Research Paper Volume 13, Issue 23 pp 25325—25341
Artesunate treatment ameliorates ultraviolet irradiation-driven skin photoaging via increasing β-catenin expression
- 1 Department of Dermatology, Wuhan No.1 Hospital, Hospital of Traditional Chinese and Western Medicine Affiliated to Hubei University of Chinese Medicine, Wuhan Hospital of Traditional Chinese and Western Medicine Affiliated to Huazhong University of Science and Technology, Wuhan 430022, Hubei, China
- 2 Department of Dermatology, Chongqing Traditional Chinese Medicine Hospital, Chongqing 400000, China
- 3 College of Pharmacy, Hubei University of Chinese Medicine, Wuhan 430065, Hubei, China
- 4 Institute of Geriatrics, Hubei University of Chinese Medicine, Wuhan 430065, Hubei, China
Received: September 15, 2021 Accepted: November 24, 2021 Published: December 9, 2021
https://doi.org/10.18632/aging.203749How to Cite
Copyright: © 2021 Tian et al. This is an open access article distributed under the terms of the Creative Commons Attribution License (CC BY 3.0), which permits unrestricted use, distribution, and reproduction in any medium, provided the original author and source are credited.
Abstract
Objective: Artesunate, a semi-synthetic derivative of artemisinin, exerts various pharmacological activities. Nevertheless, the effects of Art on skin photoaging remain unclear. Herein, we investigated whether Art ameliorated ultraviolet-irradiated skin photoaging in HaCaT cells and mice.

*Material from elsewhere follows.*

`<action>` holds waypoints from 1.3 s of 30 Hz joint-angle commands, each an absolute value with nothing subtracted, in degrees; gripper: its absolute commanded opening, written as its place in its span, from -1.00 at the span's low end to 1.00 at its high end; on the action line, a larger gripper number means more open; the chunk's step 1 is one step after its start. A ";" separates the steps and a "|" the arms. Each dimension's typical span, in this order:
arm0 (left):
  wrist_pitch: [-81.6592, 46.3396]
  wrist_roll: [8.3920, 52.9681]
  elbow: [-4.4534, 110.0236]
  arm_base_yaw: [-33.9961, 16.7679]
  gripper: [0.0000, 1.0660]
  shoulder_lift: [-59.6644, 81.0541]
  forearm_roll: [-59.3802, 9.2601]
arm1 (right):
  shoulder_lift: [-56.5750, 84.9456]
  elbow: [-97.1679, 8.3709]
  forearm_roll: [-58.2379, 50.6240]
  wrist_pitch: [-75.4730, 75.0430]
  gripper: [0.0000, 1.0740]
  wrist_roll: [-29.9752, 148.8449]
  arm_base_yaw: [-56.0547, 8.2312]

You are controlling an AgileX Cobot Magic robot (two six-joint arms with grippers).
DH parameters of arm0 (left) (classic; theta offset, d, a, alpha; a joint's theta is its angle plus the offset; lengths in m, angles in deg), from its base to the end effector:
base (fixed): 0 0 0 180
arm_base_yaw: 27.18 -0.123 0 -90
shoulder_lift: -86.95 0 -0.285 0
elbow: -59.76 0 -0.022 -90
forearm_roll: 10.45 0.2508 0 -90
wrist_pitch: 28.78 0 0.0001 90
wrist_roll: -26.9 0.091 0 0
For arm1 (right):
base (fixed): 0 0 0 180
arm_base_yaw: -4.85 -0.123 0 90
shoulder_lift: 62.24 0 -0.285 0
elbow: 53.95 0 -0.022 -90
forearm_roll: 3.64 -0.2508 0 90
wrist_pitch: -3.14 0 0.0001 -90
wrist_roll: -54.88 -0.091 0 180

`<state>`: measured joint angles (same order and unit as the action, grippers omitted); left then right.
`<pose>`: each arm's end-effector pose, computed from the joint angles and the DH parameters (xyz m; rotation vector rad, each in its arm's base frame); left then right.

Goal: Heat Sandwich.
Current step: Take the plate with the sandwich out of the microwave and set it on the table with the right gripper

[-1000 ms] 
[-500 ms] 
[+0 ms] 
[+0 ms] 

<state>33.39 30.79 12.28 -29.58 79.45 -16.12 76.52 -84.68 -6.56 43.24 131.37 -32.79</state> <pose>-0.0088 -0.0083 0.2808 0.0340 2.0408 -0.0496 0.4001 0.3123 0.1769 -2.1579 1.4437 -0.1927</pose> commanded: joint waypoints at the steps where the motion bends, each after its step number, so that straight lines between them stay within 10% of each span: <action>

Methods: To construct skin photoaging cellular models, HaCaT cells were irradiated by UV (UVB, 20mJ/cm2) for 5 days. HaCaT cells were pretreated with three concentrations of Art (1, 5 and 20 μg/ml) for 2 h each day. After 5 days, cell senescence, ROS production, SOD levels, p16INK4a and β-catenin expression, proliferation and apoptosis were detected in HaCaT cells. Effects of Art on normal cells were investigated. After sh-β-catenin transfection or XAV-939 treatment, HaCaT cells were pretreated with 20 μg/ml Art and irradiated by UVB. After 5 days, skin photoaging was then observed. Furthermore, skin photoaging mouse models were established and the effects of Art and β-catenin silencing on skin photoaging were investigated.

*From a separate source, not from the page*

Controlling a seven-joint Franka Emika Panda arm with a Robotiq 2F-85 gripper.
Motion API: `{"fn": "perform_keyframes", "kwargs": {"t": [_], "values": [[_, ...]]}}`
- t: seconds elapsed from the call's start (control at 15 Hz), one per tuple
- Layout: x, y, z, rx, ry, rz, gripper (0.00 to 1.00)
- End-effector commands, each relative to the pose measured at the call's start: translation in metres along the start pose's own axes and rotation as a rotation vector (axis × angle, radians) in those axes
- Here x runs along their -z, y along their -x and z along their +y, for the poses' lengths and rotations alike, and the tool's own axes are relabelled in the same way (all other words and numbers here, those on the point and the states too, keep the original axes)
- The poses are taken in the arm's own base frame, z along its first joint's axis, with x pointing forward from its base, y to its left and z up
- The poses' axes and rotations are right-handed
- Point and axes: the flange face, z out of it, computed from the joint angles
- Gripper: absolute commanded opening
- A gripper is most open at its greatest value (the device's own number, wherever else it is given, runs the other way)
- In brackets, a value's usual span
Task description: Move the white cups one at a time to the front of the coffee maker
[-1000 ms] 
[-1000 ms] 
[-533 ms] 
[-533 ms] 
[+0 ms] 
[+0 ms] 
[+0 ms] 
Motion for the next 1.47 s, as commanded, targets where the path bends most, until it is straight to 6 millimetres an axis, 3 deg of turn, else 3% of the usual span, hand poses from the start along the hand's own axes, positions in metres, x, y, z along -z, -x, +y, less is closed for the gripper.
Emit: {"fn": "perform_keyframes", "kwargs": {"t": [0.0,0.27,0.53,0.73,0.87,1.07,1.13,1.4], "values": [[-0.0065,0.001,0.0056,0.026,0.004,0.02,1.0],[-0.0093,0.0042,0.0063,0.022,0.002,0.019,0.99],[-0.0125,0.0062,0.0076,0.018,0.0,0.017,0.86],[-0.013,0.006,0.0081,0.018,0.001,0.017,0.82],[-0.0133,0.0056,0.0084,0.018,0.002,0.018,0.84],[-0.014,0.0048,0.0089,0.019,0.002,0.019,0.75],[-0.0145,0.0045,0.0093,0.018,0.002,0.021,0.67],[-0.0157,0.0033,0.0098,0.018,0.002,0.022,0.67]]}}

Results: Art treatment suppressed cell senescence, intracellular ROS production, p16INK4a expression and apoptosis and promoted proliferation and SOD and β-catenin expression in UVB irradiated HaCaT cells. But Art had no toxic effects on normal cells. Silencing β-catenin by sh-β-catenin or XAV-939 exacerbated UVB irradiation-mediated cell senescence, apoptosis, and ROS production in HaCaT cells, which was ameliorated by Art treatment. The therapeutic effects of Art on skin photoaging were also confirmed in mouse models.
Conclusions: These findings suggested that Art treatment alleviated UVB irradiation-driven skin photoaging through enhancing β-catenin expression, which offered novel clues for pharmacological activity of Art.
Abbreviations
UVB: ultraviolet B; ROS: reactive oxygen species; SOD: superoxide dismutase; Art: Artesunate; MTT: Methyl Thiazolyl Tetrazolium; TC50: median toxic concentration; SA-β-gal: Senescence-associated β-galactosidase; CCK-8: Cell counting kit-8; TUNEL: TdT-mediated dUTP Nick-End Labeling; sh-β-catenin: shRNA against β-catenin; sh-NC: shRNA negative control.